The result is that routers cannot support the needs of real-time applications such as voice, videoconferencing, multimedia and gaming that require guaranteed performance, because it cannot ensure that packets can be written to or read from memory on time, at high line rates.

But adding memory capacity in the form of specialized 10Gbps SRAMs or reduced latency DRAMs is “extremely high in cost and unwieldy” in the number of components and power required per system, Iyer says. SRAMs and DRAMs also are unable to keep up with 40Gbps rates, he says.

Moreover, they may not alleviate virus attacks that can infiltrate a system based on the packet memory management pattern. If attackers figures out this pattern, they can repeat it over and over, causing router or switch memory to be overwhelmed.

The solution, according to Iyer, are network memory algorithms that combine load balancing and caching algorithms on commodity memory. Load balancing distributes the load over slower memories, and guarantees that memory is available when data needs to be accessed; caching guarantees that data is available in cache memory 100% of the time.
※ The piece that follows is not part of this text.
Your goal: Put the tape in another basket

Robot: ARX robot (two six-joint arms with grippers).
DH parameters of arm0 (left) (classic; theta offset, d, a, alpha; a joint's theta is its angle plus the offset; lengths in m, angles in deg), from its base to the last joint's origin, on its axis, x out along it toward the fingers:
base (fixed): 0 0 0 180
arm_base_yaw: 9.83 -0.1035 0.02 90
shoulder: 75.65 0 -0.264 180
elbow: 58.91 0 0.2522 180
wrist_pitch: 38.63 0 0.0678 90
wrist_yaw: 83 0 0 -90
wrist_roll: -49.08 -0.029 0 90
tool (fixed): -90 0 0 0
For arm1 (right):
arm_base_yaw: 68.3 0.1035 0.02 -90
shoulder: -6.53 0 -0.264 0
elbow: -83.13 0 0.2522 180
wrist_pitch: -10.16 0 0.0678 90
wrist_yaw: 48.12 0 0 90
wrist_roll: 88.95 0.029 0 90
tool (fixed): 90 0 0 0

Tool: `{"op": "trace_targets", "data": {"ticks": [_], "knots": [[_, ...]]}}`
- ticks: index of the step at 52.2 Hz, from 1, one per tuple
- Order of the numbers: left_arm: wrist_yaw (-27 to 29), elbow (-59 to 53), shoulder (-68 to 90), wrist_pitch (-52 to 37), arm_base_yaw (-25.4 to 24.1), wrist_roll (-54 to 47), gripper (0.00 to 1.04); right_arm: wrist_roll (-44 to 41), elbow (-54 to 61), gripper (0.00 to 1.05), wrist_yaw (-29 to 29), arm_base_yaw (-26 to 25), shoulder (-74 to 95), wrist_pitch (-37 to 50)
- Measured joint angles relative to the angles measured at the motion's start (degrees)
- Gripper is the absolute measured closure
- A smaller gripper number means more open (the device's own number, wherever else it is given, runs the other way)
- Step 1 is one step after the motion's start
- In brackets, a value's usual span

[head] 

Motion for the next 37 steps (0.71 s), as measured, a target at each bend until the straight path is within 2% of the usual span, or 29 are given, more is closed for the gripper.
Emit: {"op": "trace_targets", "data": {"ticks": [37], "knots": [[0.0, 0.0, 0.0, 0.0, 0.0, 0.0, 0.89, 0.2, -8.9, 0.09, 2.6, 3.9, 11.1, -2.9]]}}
“They provide hard guarantees, mathematical guarantees that performance would never fail,” Iyer says.

Applications for network memory include buffering, NetFlow accounting and quality of service (QoS).

For buffering, routers must make sure that the packets it needs are always in the cache. With a small SRAM cache inside a packet processing ASIC and a slow commodity DRAM, it is possible to build a huge, fast, low-power packet buffer using network memory algorithms, Iyer says.